# A friendly introduction to linear regression (using Python)

A few weeks ago, I taught a 3-hour lesson introducing linear regression to my data science class. It's not the fanciest machine learning technique, but it is **a crucial technique to learn** for many reasons:

- It's widely used and well-understood.
- It runs very fast!
- It's easy to use because minimal "tuning" is required.
- It's highly "interpretable", meaning that it's easy to explain to others.
- It's the basis for many other machine learning techniques.

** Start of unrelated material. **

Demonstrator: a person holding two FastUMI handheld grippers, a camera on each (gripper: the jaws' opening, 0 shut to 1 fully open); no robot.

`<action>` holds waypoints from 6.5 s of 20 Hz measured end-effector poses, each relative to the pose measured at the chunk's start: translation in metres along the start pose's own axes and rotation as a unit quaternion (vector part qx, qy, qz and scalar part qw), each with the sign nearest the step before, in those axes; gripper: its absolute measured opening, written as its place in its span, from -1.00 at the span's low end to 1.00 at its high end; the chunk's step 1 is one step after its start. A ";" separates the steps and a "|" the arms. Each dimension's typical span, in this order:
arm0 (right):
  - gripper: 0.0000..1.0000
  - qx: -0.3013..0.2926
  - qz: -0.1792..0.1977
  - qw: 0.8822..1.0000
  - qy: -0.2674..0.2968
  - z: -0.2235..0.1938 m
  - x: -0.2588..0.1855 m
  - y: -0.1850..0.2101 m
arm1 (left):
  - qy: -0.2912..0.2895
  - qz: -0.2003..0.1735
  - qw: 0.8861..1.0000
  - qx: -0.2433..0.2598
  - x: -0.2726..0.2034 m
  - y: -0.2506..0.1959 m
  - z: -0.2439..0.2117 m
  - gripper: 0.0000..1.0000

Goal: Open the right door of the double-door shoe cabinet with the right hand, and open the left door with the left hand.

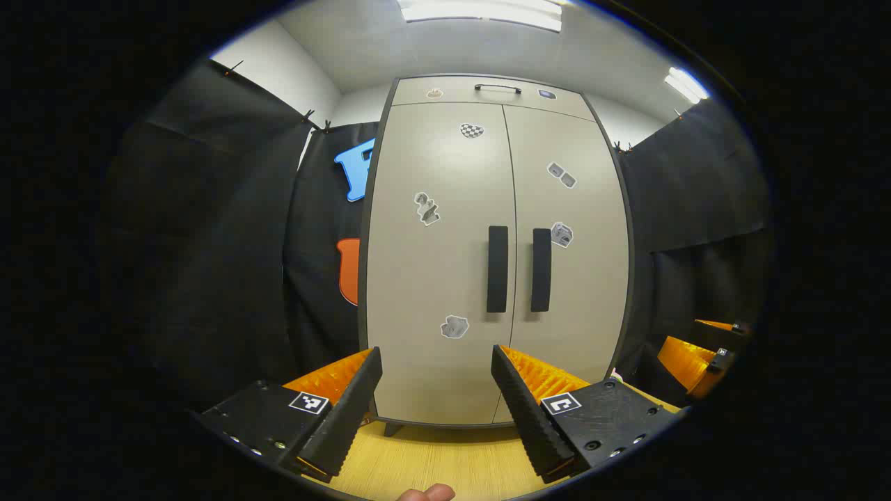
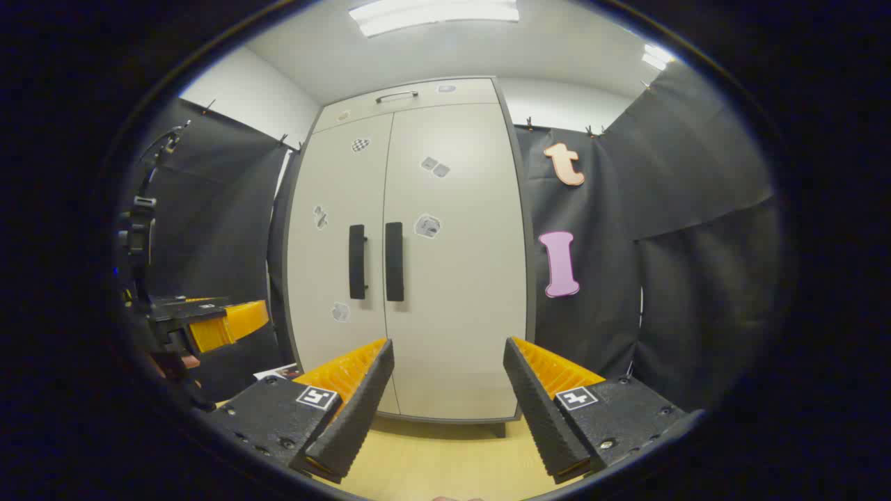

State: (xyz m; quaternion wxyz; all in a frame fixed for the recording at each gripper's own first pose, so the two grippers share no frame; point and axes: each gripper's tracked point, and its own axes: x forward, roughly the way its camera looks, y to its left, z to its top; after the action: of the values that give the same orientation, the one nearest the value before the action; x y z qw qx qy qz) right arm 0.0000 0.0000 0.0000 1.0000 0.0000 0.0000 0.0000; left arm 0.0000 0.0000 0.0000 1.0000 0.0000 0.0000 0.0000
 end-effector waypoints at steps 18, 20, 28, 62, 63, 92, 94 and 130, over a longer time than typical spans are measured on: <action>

The most **accessible (yet thorough) introduction to linear regression** that I've found is Chapter 3 of An Introduction to Statistical Learning (ISL) by Hastie & Tibshirani. Their examples are crystal clear and the material is presented in a logical fashion, but it covers a lot more detail than I wanted to present in class. As well, **their code is written in R**, and my data science class is taught in Python.

## My IPython Notebook on linear regression

When teaching this material, **I essentially condensed ISL chapter 3 into a single IPython Notebook**, focusing on the points that I consider to be most important and adding a lot of practical advice. As well, **I wrote all of the code in Python**, using both Statsmodels and scikit-learn to implement linear regression.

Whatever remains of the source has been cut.